L’attention de Dominique était en effet captée par un article aussi curieux qu’interpellant : « Vols en série dans les musées du Val de Loire ». 
Selon le journaliste, un insaisissable monte-en-l’air s’en prenait aux institutions locales. Ses particularités étaient sa souplesse, car il se faufilait par des espaces étroits au possible avec une préférence marquée pour les soupiraux, et son goût affirmé pour le peintre Marcel Dechamps, dont il dérobait les toiles avec une constance inédite. Dominique relut le nom de l’artiste à plusieurs reprises sans parvenir à l’identifier. Éclipsé par son quasi homonyme, Marcel Dechamps avait chu dans l’angle mort de l’histoire de l’art. L’article indiquait qu’il avait rencontré une notoriété locale dans les années d’après-guerre en peignant paysages et paysans ligériens dans un pur style naturaliste. Dominique fronça les sourcils. C’était là se donner bien du mal pour un peintre oublié. Elle replia le journal et s’en alla préparer le dîner. 
Juste avant de s’endormir, Michèle eut une idée : et si elle écrivait un article sur Marcel Dechamps ? Cela compléterait son dossier d’une note piquante. Non pas que les lecteurs de La Revue de l’Art réclamassent des faits divers, mais il y avait dans cette histoire une conjonction intéressante d’éléments : un artiste ignoré, des tableaux volés, un décor très français et une once de mystère qui sied si bien à l’histoire de l’art. Première étape : relire sur Internet les articles déjà publiés sur ces cambriolages et établir une fiche biographique de Dechamps. L’idéal serait de disposer d’une liste complète de ses œuvres, ainsi que de quelques critiques parues à l’époque. Il leur faudrait certainement se rendre à la bibliothèque de Tours pour y exhumer l’un ou l’autre ouvrage susceptible de les éclairer sur la carrière du peintre, puis consulter des miscellanées locales. Elle en profiterait pour revisiter Saint-Julien et Saint-Saturnin.
À ses côtés, Dominique dormait déjà. Elle n’aurait aucun mal à la convaincre. 
Le lendemain matin, le soleil brillait à nouveau sur le Val de Loire et Dominique, qui s’était levée tôt, s’accorda une première promenade en solitaire. La végétation était encore détrempée, l’air doux, la campagne silencieuse.

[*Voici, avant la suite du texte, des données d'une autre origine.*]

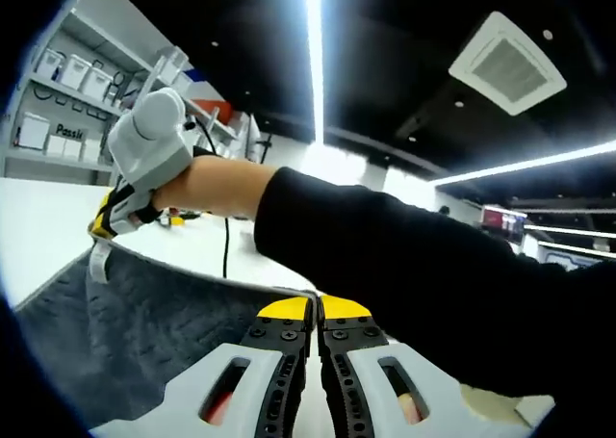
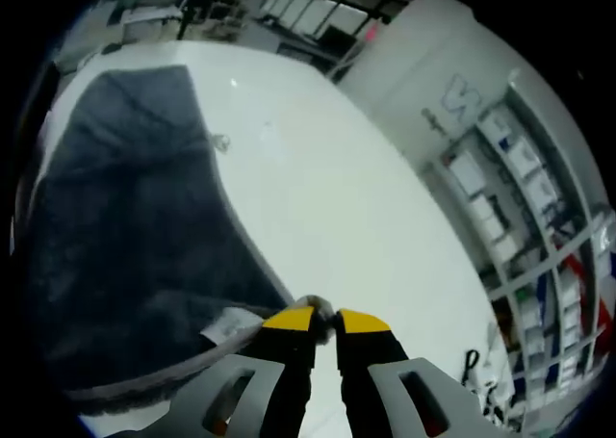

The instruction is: Open the folded towel by lifting each exposed corner and separating the folded layers until the towel lies flat within the target outline without major curled edges

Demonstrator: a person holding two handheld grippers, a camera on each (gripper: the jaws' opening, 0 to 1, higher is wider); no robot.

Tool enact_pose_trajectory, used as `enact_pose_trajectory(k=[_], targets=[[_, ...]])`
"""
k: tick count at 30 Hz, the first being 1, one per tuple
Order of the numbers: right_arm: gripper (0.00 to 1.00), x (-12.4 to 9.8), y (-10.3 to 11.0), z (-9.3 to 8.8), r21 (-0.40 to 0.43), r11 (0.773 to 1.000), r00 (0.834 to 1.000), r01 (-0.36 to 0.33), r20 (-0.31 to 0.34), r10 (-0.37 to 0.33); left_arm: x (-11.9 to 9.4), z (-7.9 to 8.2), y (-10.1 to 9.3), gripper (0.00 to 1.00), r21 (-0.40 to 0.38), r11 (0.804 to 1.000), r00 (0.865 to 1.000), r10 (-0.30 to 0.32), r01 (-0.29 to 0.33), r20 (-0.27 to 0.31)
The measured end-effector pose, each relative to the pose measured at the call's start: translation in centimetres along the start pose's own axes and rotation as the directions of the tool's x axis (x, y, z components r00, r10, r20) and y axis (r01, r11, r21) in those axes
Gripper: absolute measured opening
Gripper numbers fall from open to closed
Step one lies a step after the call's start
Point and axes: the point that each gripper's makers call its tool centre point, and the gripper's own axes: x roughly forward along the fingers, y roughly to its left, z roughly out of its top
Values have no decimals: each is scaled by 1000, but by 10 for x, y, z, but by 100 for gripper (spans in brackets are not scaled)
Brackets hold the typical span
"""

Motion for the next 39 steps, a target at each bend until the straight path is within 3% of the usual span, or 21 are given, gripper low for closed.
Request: enact_pose_trajectory(k=[10, 17, 22, 29, 39], targets=[[4, 36, -1, -41, 32, 999, 999, -39, -36, 40, 21, -33, 13, 0, -57, 998, 998, -1, -2, -60], [4, 50, 0, -57, 42, 997, 997, -59, -54, 61, 36, -42, 25, 0, -83, 997, 996, -5, -3, -88], [4, 56, 3, -68, 51, 996, 995, -73, -70, 77, 42, -63, 23, 0, -94, 996, 992, -9, -3, -127], [4, 58, 8, -78, 66, 994, 993, -85, -80, 91, 48, -82, 23, 0, -99, 995, 988, -14, -1, -157], [4, 59, 5, -75, 83, 993, 993, -90, -65, 95, 60, -108, 26, 0, -72, 997, 975, 0, -16, -220]])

Dominique savoura l’instant. Elle s’arrêta devant une charmante maisonnette, si typique, si… À vrai dire, à seconde vue, ladite maisonnette aurait eu bien besoin d’une restauration. Sa peinture s’écaillait, des tuiles manquaient. Dominique supputa la probabilité d’un achat sur un coup de tête et d’une retraite au vert. Pas certain que cela plaise à Michèle. La porte des lieux s’ouvrit soudain et une jeune femme blonde à la beauté si saisissante que Dominique en oublia de la saluer, en sortit.